++++ DATA SEGMENT ++++

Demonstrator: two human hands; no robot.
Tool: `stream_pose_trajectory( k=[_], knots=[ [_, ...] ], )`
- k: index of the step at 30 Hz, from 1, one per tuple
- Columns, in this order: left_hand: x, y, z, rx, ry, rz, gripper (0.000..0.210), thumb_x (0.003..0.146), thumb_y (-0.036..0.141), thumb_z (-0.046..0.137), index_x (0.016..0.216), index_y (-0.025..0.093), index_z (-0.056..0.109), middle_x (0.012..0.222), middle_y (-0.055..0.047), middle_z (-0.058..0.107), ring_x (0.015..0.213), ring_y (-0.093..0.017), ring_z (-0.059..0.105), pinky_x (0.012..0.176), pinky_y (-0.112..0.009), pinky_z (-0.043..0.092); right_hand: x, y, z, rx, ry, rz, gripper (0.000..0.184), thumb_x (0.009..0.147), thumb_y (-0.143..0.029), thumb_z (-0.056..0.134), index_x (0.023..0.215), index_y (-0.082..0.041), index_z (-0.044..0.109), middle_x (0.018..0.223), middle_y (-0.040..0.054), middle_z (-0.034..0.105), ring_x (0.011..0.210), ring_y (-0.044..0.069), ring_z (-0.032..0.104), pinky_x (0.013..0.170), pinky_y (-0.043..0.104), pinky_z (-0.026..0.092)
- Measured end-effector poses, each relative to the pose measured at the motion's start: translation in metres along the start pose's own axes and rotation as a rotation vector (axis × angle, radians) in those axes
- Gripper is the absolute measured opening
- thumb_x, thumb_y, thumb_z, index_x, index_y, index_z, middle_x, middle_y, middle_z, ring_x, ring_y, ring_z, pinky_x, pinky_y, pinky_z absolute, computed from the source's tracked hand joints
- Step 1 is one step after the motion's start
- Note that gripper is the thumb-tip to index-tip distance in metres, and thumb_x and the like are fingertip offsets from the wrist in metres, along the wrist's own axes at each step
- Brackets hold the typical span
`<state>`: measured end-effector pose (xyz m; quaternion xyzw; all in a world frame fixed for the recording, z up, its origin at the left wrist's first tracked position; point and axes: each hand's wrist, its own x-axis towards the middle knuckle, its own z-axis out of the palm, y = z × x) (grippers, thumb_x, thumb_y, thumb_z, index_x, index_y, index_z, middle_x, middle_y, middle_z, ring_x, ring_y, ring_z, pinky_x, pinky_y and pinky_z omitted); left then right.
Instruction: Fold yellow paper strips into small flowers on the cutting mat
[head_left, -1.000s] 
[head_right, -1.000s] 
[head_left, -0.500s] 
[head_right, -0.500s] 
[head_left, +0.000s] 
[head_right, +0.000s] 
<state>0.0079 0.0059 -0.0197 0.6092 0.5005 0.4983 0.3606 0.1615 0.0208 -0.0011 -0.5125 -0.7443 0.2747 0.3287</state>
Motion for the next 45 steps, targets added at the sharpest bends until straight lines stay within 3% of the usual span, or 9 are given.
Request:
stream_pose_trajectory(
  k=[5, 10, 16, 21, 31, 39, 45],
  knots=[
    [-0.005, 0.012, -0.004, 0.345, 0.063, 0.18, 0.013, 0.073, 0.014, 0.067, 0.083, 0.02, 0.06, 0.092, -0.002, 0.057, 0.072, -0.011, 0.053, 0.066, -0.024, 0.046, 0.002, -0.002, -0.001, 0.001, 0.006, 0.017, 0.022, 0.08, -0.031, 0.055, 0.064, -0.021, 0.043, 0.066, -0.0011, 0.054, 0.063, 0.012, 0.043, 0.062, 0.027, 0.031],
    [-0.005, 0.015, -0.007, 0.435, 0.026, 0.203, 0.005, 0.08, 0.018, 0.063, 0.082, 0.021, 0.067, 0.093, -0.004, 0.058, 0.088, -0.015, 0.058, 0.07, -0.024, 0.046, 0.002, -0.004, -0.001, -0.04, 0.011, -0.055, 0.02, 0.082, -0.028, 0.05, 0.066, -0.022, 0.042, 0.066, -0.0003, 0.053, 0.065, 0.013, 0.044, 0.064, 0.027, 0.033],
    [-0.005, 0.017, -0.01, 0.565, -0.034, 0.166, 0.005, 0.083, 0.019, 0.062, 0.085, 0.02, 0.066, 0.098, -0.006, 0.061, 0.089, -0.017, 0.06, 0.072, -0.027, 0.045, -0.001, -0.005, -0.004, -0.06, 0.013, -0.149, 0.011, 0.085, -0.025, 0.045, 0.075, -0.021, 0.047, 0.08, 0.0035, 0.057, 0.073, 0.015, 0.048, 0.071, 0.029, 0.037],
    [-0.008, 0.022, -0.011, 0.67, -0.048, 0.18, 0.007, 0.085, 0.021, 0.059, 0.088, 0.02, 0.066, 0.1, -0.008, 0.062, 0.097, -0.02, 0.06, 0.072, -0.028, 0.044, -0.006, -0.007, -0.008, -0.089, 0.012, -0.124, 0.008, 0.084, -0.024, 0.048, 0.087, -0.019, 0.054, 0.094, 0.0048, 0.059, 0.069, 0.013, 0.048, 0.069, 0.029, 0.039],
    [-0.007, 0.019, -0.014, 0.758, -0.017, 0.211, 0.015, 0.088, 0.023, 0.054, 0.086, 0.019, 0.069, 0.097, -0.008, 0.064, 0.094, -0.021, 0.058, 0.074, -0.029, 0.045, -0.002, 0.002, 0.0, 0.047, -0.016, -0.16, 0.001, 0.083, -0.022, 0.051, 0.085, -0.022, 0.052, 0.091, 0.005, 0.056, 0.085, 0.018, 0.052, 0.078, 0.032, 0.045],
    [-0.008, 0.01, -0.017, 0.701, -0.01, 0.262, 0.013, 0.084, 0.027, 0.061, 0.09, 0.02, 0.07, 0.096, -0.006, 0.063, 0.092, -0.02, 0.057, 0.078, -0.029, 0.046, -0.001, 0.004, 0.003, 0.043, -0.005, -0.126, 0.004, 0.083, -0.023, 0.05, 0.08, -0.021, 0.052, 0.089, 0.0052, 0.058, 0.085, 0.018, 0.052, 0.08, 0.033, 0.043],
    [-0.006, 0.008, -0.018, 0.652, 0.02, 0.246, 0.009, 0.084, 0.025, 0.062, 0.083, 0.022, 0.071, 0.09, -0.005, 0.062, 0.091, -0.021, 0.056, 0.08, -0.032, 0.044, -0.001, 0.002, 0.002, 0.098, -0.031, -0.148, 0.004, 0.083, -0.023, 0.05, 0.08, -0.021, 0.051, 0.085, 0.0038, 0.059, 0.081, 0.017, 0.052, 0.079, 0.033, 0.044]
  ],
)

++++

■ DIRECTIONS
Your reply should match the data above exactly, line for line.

■ TASK RESULT
Demonstrator: two human hands; no robot.
Tool: `stream_pose_trajectory( k=[_], knots=[ [_, ...] ], )`
- k: index of the step at 30 Hz, from 1, one per tuple
- Columns, in this order: left_hand: x, y, z, rx, ry, rz, gripper (0.000..0.210), thumb_x (0.003..0.146), thumb_y (-0.036..0.141), thumb_z (-0.046..0.137), index_x (0.016..0.216), index_y (-0.025..0.093), index_z (-0.056..0.109), middle_x (0.012..0.222), middle_y (-0.055..0.047), middle_z (-0.058..0.107), ring_x (0.015..0.213), ring_y (-0.093..0.017), ring_z (-0.059..0.105), pinky_x (0.012..0.176), pinky_y (-0.112..0.009), pinky_z (-0.043..0.092); right_hand: x, y, z, rx, ry, rz, gripper (0.000..0.184), thumb_x (0.009..0.147), thumb_y (-0.143..0.029), thumb_z (-0.056..0.134), index_x (0.023..0.215), index_y (-0.082..0.041), index_z (-0.044..0.109), middle_x (0.018..0.223), middle_y (-0.040..0.054), middle_z (-0.034..0.105), ring_x (0.011..0.210), ring_y (-0.044..0.069), ring_z (-0.032..0.104), pinky_x (0.013..0.170), pinky_y (-0.043..0.104), pinky_z (-0.026..0.092)
- Measured end-effector poses, each relative to the pose measured at the motion's start: translation in metres along the start pose's own axes and rotation as a rotation vector (axis × angle, radians) in those axes
- Gripper is the absolute measured opening
- thumb_x, thumb_y, thumb_z, index_x, index_y, index_z, middle_x, middle_y, middle_z, ring_x, ring_y, ring_z, pinky_x, pinky_y, pinky_z absolute, computed from the source's tracked hand joints
- Step 1 is one step after the motion's start
- Note that gripper is the thumb-tip to index-tip distance in metres, and thumb_x and the like are fingertip offsets from the wrist in metres, along the wrist's own axes at each step
- Brackets hold the typical span
`<state>`: measured end-effector pose (xyz m; quaternion xyzw; all in a world frame fixed for the recording, z up, its origin at the left wrist's first tracked position; point and axes: each hand's wrist, its own x-axis towards the middle knuckle, its own z-axis out of the palm, y = z × x) (grippers, thumb_x, thumb_y, thumb_z, index_x, index_y, index_z, middle_x, middle_y, middle_z, ring_x, ring_y, ring_z, pinky_x, pinky_y and pinky_z omitted); left then right.
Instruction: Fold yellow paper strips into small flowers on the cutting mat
[head_left, -1.000s] 
[head_right, -1.000s] 
[head_left, -0.500s] 
[head_right, -0.500s] 
[head_left, +0.000s] 
[head_right, +0.000s] 
<state>0.0079 0.0059 -0.0197 0.6092 0.5005 0.4983 0.3606 0.1615 0.0208 -0.0011 -0.5125 -0.7443 0.2747 0.3287</state>
Motion for the next 45 steps, targets added at the sharpest bends until straight lines stay within 3% of the usual span, or 9 are given.
Request:
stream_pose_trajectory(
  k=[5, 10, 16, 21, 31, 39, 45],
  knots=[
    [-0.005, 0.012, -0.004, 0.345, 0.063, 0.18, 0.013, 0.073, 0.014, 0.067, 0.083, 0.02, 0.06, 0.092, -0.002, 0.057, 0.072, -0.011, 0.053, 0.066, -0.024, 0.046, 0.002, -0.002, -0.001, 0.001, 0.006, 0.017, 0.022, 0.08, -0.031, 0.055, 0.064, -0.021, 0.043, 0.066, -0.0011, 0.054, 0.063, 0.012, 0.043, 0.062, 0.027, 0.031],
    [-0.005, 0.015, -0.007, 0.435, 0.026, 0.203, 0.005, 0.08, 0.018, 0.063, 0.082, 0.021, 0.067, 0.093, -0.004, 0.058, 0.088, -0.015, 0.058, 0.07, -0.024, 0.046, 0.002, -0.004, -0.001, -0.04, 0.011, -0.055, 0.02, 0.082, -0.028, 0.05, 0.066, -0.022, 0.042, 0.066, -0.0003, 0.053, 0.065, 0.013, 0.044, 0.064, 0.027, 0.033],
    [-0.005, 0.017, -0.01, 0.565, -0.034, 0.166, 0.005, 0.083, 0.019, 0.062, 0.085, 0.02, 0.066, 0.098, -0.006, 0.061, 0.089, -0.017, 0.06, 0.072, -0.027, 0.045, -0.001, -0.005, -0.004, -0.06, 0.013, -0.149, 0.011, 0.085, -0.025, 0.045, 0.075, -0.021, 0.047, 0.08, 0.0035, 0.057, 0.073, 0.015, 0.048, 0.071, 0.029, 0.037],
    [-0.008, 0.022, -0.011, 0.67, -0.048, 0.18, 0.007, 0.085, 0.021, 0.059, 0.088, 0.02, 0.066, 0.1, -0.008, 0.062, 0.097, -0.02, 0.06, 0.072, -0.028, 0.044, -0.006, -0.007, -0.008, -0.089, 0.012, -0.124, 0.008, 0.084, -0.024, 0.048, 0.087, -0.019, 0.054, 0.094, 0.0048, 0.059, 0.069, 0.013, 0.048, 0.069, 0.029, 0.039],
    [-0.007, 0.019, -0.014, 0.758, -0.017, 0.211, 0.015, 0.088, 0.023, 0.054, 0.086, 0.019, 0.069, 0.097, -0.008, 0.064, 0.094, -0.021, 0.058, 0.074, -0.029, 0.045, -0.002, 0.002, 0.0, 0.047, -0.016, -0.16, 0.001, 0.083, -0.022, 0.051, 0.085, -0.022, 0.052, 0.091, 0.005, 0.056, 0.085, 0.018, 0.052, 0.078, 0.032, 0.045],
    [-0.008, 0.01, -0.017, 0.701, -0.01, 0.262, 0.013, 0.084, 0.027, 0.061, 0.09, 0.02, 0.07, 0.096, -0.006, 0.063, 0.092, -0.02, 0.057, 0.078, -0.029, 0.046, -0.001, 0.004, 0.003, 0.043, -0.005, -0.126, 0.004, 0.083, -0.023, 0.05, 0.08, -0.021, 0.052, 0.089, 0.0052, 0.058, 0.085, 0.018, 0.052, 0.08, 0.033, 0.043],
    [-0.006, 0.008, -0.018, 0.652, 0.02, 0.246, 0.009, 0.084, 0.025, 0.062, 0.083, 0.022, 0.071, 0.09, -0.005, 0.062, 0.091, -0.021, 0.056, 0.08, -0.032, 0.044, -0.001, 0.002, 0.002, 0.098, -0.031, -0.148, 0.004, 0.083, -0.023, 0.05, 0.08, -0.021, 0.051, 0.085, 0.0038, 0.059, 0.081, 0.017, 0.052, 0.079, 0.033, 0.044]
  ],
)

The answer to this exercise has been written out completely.